Cameron Carpenter: Past & Present Tens – Every Day I Read The Book

Cam as Chip

After averaging reading 40 books a year for the past two years I will be lucky to hit 30 in 2015. As always a majority of them were either about pop culture, film or music. Whenever I am asked to speak at a music conference I always stress the importance of education to aspiring  musicians  and others who still want to get into this business. You need to know your history whether it be about the labels or those who make the music.


Books are a large part of the equation, along with documentaries and, of course, the actual music. I am always impressed when I meet a young player who knows the difference between The Small Faces and The Facesor The Byrds and The Yardbirds. When it comes to this business ignorance is not bliss.

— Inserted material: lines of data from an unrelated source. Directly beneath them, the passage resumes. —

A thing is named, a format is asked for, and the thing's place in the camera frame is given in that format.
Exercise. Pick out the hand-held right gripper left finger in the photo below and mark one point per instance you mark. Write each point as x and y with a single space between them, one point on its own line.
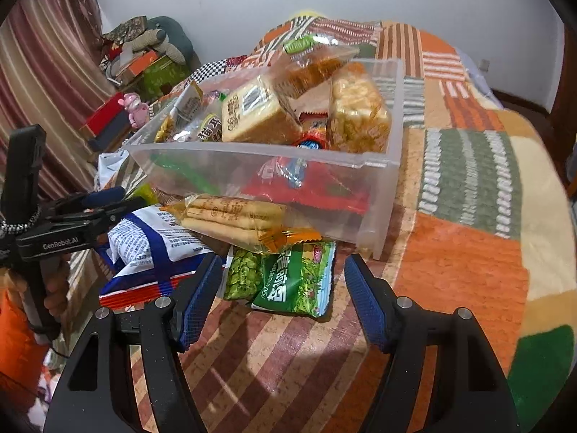
198 302

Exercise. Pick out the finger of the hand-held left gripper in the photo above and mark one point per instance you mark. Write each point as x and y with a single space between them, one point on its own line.
103 196
121 209

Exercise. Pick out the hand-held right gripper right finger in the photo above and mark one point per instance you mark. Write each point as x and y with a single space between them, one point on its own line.
367 302

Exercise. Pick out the blue and white snack packet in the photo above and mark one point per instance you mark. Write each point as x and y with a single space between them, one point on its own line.
144 248

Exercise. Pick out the green pea snack packet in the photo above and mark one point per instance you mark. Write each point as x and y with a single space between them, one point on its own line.
241 275

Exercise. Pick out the green vegetable print snack packet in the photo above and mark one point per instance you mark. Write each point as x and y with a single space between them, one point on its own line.
297 288

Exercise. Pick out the small green snack packet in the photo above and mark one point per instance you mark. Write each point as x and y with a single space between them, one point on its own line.
185 176

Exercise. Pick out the clear plastic storage box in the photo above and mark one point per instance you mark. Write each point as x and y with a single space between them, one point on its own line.
383 216

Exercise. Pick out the long biscuit sticks packet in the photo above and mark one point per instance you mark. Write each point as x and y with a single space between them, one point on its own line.
234 221

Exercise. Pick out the yellow bean snack packet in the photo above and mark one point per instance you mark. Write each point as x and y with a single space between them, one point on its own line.
178 117

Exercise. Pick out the red snack packet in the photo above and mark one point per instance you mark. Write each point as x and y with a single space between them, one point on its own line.
315 194

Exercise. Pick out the brown bread block packet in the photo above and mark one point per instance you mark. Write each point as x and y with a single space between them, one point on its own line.
257 117

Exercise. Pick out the golden rice crisp packet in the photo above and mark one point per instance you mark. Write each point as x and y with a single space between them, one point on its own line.
356 117

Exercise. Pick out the orange snack packet green label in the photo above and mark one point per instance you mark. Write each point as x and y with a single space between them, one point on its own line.
315 70

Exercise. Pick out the person's left forearm orange sleeve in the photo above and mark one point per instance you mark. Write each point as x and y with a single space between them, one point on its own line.
18 347

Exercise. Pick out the person's left hand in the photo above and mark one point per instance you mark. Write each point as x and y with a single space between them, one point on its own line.
61 302

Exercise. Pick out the dark grey box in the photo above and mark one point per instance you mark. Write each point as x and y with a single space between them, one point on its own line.
108 137

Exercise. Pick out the red box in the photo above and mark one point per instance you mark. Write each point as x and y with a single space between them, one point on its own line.
106 115

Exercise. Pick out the pink toy figure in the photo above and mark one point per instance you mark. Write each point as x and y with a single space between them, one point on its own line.
136 109

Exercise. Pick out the striped patchwork blanket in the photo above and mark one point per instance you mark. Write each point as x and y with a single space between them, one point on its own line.
450 257

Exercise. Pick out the green gift bag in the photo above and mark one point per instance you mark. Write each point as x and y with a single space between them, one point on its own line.
162 76

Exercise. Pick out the orange cardboard box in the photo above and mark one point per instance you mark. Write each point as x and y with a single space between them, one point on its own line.
139 66

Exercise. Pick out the striped brown curtain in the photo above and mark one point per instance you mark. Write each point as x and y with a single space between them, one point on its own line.
49 67

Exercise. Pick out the dark patterned cloth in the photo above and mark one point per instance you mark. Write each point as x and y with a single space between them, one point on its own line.
124 27

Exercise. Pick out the grey plush cushion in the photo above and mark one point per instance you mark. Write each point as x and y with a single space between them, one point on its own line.
169 38

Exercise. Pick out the checkered patchwork quilt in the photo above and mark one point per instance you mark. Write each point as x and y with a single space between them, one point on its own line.
216 65

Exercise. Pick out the white wall socket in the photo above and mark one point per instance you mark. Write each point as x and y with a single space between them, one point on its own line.
484 64

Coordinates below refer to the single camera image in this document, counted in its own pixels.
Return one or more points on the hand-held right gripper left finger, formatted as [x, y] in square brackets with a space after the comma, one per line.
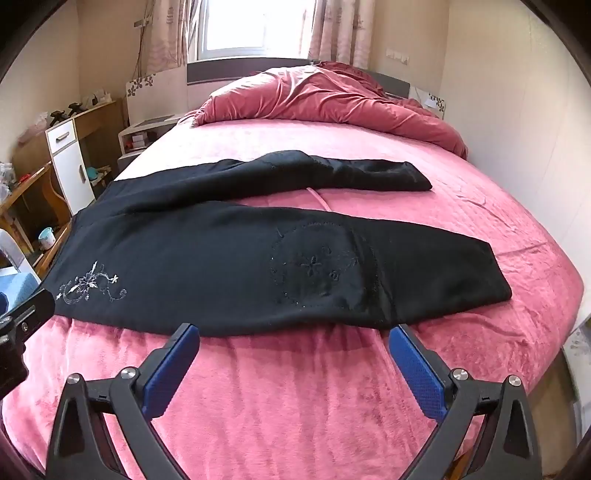
[171, 374]

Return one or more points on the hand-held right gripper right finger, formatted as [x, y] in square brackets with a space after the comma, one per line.
[415, 374]

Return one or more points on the black pants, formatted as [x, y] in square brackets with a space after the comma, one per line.
[207, 258]

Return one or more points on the blue cloth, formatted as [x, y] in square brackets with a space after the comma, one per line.
[16, 290]

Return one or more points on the white chair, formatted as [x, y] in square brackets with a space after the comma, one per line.
[16, 251]

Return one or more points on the teal cup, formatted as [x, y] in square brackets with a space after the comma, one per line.
[46, 238]

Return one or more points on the bed with pink sheet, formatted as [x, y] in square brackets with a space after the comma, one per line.
[286, 415]

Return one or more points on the white cabinet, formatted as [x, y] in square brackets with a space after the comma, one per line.
[69, 170]

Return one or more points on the teal bowl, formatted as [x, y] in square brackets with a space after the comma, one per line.
[94, 173]

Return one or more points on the small black object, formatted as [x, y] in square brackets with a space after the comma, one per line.
[76, 109]
[55, 116]

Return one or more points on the wooden desk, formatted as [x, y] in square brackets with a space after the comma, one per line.
[99, 117]

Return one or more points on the white nightstand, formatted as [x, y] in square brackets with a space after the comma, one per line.
[138, 131]

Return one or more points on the white floral board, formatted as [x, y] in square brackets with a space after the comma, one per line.
[431, 104]
[157, 99]

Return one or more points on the red duvet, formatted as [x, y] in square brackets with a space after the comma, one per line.
[323, 97]

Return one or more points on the grey headboard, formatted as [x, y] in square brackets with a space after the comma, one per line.
[231, 74]

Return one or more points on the patterned curtain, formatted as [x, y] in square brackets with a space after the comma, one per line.
[173, 32]
[337, 32]

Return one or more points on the window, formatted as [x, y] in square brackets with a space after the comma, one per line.
[258, 27]

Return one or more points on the wall sockets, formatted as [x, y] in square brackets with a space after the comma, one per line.
[397, 55]

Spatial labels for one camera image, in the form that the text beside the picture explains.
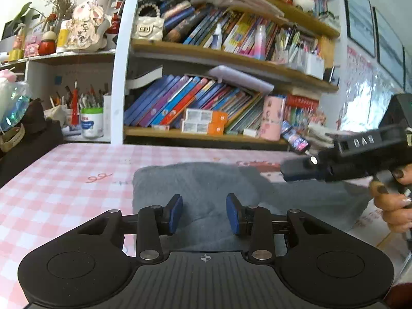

cat-reading-book-animation-2I went out for a couple of pints earlier this week with the crazy-talented Jerry Leger. He is young enough to be one of my children but he takes his music very seriously. When I first saw him perform about eight years ago he was playing obscure covers by Hank Williams, Johnny Cash and even “Little Red Riding Hood” by Sam & The Sham & The Pharoahs. He shouldn’t have known about those songs but he had done his homework. Almost all of our discussions were about new books, records and documentaries and we gave each other new materials to source out. Here are nine books I read this past year and one I can’t wait to sink my teeth into.

  1. “The Adventures of Grandmaster Flash – My Life – My Beats” – Grandmaster Flash & David Ritz

Grandmaster Book

Quite an enjoyable read about hip hop’s ground zero. Joseph Saddler aka Grandmaster Flash may have not been the first DJ to manipulate records on a turntable but he certainly became the best very quickly. The  1981 12″ single “The Adventures of Grandmaster Flash on the Wheels of Steel” was ground breaking and opened the doors for the mainstream break-out for hip hop. The band would score massive success with their song “The Message” in 1982. If you call yourself any kind of fan of the genre you need to read this book.

  1. “Snakes, Guillotines, Electric Chairs – My Adventures in the Alice Cooper Group” – Dennis Dunaway


In my teen years there was no bigger or cooler band than the original Alice Cooper line-up. For five glorious years Dennis was the bass player for the band and co-writer of the early hits “I’m Eighteen” and “School’s Out”. The book stays positive throughout and doesn’t delve into the sleazy aspects of either the business or the band and is more of a tale of a guy who put together a band with his best friend from school (Alice) and got to see the world.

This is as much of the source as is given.